▶ _What to work on_
I would like the number of lines in the data that contain the word "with". Please give that number alone.

Records drawn from a dataset
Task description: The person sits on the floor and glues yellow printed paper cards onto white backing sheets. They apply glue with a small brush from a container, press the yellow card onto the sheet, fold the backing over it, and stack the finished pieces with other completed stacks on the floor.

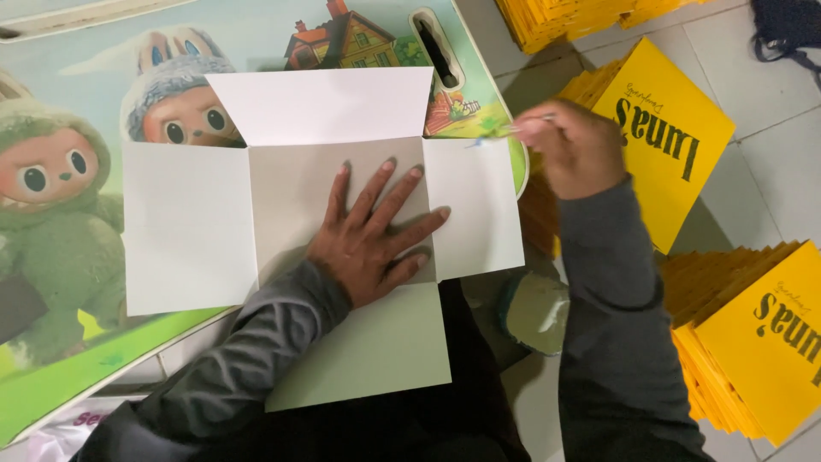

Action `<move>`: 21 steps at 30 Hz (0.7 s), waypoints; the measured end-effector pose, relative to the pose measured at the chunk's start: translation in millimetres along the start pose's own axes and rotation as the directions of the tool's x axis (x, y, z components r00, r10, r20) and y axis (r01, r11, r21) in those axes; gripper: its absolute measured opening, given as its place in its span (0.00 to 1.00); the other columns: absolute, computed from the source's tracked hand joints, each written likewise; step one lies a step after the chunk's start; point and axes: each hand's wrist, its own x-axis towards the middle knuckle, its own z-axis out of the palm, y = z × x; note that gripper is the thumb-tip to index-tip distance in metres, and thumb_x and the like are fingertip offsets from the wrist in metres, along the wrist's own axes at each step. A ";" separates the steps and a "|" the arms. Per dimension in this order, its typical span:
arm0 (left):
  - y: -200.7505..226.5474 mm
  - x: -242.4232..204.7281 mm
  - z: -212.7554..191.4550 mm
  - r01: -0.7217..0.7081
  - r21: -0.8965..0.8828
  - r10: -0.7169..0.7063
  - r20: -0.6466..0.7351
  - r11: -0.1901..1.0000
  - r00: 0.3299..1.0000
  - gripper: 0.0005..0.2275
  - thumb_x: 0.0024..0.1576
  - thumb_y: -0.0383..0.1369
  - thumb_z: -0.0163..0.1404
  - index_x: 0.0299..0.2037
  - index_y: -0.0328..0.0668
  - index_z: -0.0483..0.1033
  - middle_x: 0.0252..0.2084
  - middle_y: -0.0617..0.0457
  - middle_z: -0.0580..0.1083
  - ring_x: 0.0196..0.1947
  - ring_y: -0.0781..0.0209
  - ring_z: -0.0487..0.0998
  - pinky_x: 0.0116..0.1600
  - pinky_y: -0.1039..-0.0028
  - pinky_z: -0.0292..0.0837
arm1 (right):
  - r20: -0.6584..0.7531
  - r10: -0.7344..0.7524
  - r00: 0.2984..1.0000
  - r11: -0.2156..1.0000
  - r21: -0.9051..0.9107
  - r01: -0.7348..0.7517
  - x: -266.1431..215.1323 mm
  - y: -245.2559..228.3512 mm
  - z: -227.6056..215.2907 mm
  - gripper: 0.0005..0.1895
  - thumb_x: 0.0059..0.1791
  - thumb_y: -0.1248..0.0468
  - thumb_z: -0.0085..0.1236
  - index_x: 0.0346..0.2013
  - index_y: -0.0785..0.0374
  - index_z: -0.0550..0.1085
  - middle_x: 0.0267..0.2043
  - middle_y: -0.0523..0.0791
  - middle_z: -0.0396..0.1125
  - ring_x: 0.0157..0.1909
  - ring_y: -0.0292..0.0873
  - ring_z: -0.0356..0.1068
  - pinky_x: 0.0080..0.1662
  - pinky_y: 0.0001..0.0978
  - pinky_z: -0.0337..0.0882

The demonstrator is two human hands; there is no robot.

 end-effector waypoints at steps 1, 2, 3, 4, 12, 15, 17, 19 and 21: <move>0.3 0.1 -0.5 0.003 0.000 -0.003 -0.003 1.000 1.000 0.26 0.62 0.53 0.38 0.72 0.70 0.57 0.76 0.43 0.48 0.76 0.38 0.43 0.70 0.30 0.28 | 0.002 -0.003 1.000 1.000 -0.001 0.003 -4.1 2.2 -3.3 0.09 0.59 0.73 0.47 0.43 0.70 0.76 0.38 0.52 0.76 0.32 0.43 0.74 0.38 0.31 0.75; 0.3 -0.2 -1.1 0.000 -0.012 0.000 0.003 1.000 1.000 0.26 0.62 0.52 0.37 0.72 0.69 0.57 0.77 0.43 0.48 0.76 0.38 0.42 0.70 0.31 0.26 | -0.028 0.019 0.999 0.997 0.069 -0.017 -8.9 4.3 -6.0 0.08 0.60 0.75 0.47 0.44 0.72 0.76 0.38 0.50 0.75 0.35 0.41 0.72 0.40 0.29 0.72; 0.4 -0.2 -1.7 -0.002 -0.025 0.002 0.008 1.000 1.000 0.26 0.63 0.52 0.37 0.72 0.68 0.58 0.77 0.43 0.48 0.76 0.38 0.41 0.70 0.31 0.25 | -0.057 0.043 0.997 0.990 0.140 -0.035 -13.8 6.7 -8.9 0.07 0.60 0.77 0.48 0.45 0.73 0.75 0.38 0.49 0.73 0.38 0.39 0.70 0.43 0.26 0.70; 0.0 0.2 -0.7 -0.003 -0.023 0.004 0.009 1.000 1.000 0.26 0.63 0.52 0.37 0.72 0.68 0.58 0.77 0.43 0.48 0.76 0.38 0.41 0.70 0.31 0.25 | -0.059 0.044 0.997 0.989 0.141 -0.035 -11.9 2.3 -5.7 0.07 0.60 0.77 0.48 0.45 0.73 0.75 0.38 0.49 0.73 0.38 0.39 0.70 0.43 0.26 0.70; 2.9 0.5 -5.3 0.003 0.010 -0.003 0.000 1.000 1.000 0.25 0.63 0.52 0.37 0.72 0.70 0.58 0.76 0.44 0.49 0.76 0.39 0.44 0.71 0.32 0.28 | -0.006 -0.037 0.999 0.983 0.179 0.037 -19.4 -65.7 4.7 0.05 0.56 0.75 0.53 0.43 0.75 0.76 0.40 0.52 0.77 0.37 0.42 0.76 0.41 0.27 0.74; 2.3 -0.1 -4.9 -0.005 0.009 0.005 -0.007 1.000 1.000 0.25 0.63 0.52 0.38 0.73 0.69 0.58 0.76 0.43 0.50 0.76 0.39 0.44 0.71 0.32 0.27 | -0.023 0.094 0.995 0.988 0.123 -0.091 -62.4 -100.1 -14.9 0.05 0.54 0.72 0.56 0.40 0.72 0.78 0.39 0.49 0.76 0.34 0.41 0.72 0.42 0.27 0.69; 1.5 -0.8 -3.0 -0.006 0.003 0.006 -0.003 1.000 1.000 0.26 0.63 0.53 0.38 0.73 0.69 0.58 0.77 0.44 0.48 0.76 0.39 0.43 0.71 0.32 0.26 | -0.009 0.094 0.996 0.979 0.182 -0.091 -97.9 -98.0 -1.4 0.09 0.48 0.78 0.54 0.41 0.69 0.78 0.38 0.46 0.75 0.34 0.39 0.70 0.40 0.25 0.68; 1.8 -0.1 -2.4 -0.002 -0.003 0.002 0.005 1.000 1.000 0.26 0.62 0.53 0.39 0.73 0.69 0.58 0.77 0.44 0.47 0.76 0.40 0.41 0.71 0.32 0.26 | 0.009 0.094 0.996 0.965 0.245 -0.093 -122.6 -101.1 11.8 0.19 0.43 0.85 0.53 0.42 0.65 0.78 0.37 0.44 0.74 0.33 0.36 0.69 0.38 0.23 0.68; 2.4 -0.3 -5.1 -0.005 -0.029 0.004 -0.014 1.000 1.000 0.26 0.61 0.51 0.41 0.72 0.67 0.61 0.76 0.43 0.50 0.76 0.38 0.44 0.71 0.32 0.26 | -0.018 0.114 0.993 0.956 0.273 -0.105 -137.5 -111.7 26.3 0.17 0.44 0.84 0.58 0.43 0.66 0.78 0.39 0.44 0.74 0.34 0.36 0.71 0.38 0.22 0.70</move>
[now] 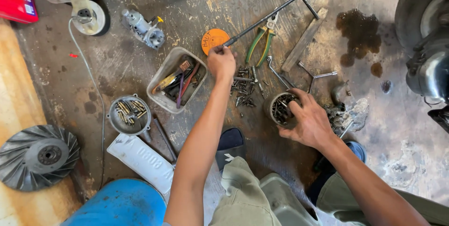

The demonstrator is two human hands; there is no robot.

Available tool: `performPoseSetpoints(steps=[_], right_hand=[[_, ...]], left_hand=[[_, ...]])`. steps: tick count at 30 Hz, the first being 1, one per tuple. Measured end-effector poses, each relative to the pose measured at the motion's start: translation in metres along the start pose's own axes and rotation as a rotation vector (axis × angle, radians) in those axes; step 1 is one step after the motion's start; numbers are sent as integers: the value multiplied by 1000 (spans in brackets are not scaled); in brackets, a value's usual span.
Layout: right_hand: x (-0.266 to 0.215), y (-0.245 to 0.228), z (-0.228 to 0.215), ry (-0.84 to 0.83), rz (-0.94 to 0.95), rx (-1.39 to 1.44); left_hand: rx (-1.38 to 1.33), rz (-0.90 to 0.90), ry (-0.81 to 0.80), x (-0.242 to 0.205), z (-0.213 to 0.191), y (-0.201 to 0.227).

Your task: Sorting and collecting various bolts, screws, and small engine parts into containers on a workshop floor

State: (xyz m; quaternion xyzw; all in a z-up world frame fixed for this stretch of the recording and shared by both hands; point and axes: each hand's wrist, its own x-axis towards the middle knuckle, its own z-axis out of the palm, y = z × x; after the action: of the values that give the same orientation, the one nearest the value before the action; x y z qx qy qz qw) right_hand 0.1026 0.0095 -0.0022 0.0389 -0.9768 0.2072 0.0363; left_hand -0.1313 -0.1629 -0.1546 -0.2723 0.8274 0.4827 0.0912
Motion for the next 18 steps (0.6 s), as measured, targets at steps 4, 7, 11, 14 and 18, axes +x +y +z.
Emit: performPoseSetpoints(steps=[4, 7, 11, 14, 18], right_hand=[[0, -3, 0, -6, -3, -12], [-4, -7, 3, -29, -23, 3], [-6, -17, 2, -272, -4, 2], [-6, -29, 0, -340, -35, -15], [-9, -33, 6, -315, -50, -16]], left_hand=[[45, 68, 1, 8, 4, 22], [-567, 79, -184, 25, 10, 16], [-295, 143, -378, -12, -34, 52], [-63, 253, -510, -54, -80, 62], [322, 443, -557, -69, -120, 22]])
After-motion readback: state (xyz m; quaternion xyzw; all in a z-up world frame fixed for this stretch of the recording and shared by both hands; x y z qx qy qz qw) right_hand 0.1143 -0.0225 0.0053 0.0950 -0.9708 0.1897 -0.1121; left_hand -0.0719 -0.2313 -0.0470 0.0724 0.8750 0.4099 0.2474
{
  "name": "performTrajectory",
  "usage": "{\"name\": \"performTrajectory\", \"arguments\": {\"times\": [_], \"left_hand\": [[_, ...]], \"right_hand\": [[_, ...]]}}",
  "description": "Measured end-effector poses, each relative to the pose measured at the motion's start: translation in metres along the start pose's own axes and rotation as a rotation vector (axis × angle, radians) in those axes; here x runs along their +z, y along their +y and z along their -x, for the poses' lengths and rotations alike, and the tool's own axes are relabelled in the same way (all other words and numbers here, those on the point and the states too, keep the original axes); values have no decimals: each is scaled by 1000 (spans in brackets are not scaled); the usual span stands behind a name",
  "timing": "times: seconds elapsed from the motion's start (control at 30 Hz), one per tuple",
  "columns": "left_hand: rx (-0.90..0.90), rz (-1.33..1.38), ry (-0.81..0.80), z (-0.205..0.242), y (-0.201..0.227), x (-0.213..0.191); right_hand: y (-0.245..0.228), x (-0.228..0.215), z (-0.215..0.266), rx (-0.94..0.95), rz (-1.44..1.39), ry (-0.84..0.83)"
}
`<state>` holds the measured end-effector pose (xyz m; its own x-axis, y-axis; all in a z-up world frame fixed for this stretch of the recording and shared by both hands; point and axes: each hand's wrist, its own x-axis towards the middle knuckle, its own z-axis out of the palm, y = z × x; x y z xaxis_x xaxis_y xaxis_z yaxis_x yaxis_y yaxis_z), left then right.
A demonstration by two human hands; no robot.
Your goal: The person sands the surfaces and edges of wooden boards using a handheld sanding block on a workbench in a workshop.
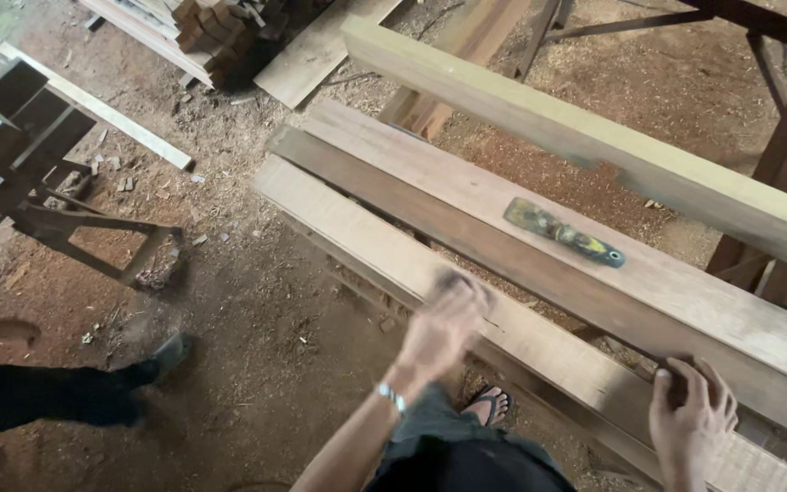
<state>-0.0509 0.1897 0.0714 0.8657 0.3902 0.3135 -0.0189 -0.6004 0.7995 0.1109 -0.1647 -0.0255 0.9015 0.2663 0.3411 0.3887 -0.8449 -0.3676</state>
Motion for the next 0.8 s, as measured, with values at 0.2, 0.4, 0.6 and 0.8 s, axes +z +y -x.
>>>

▶ _Task result_
2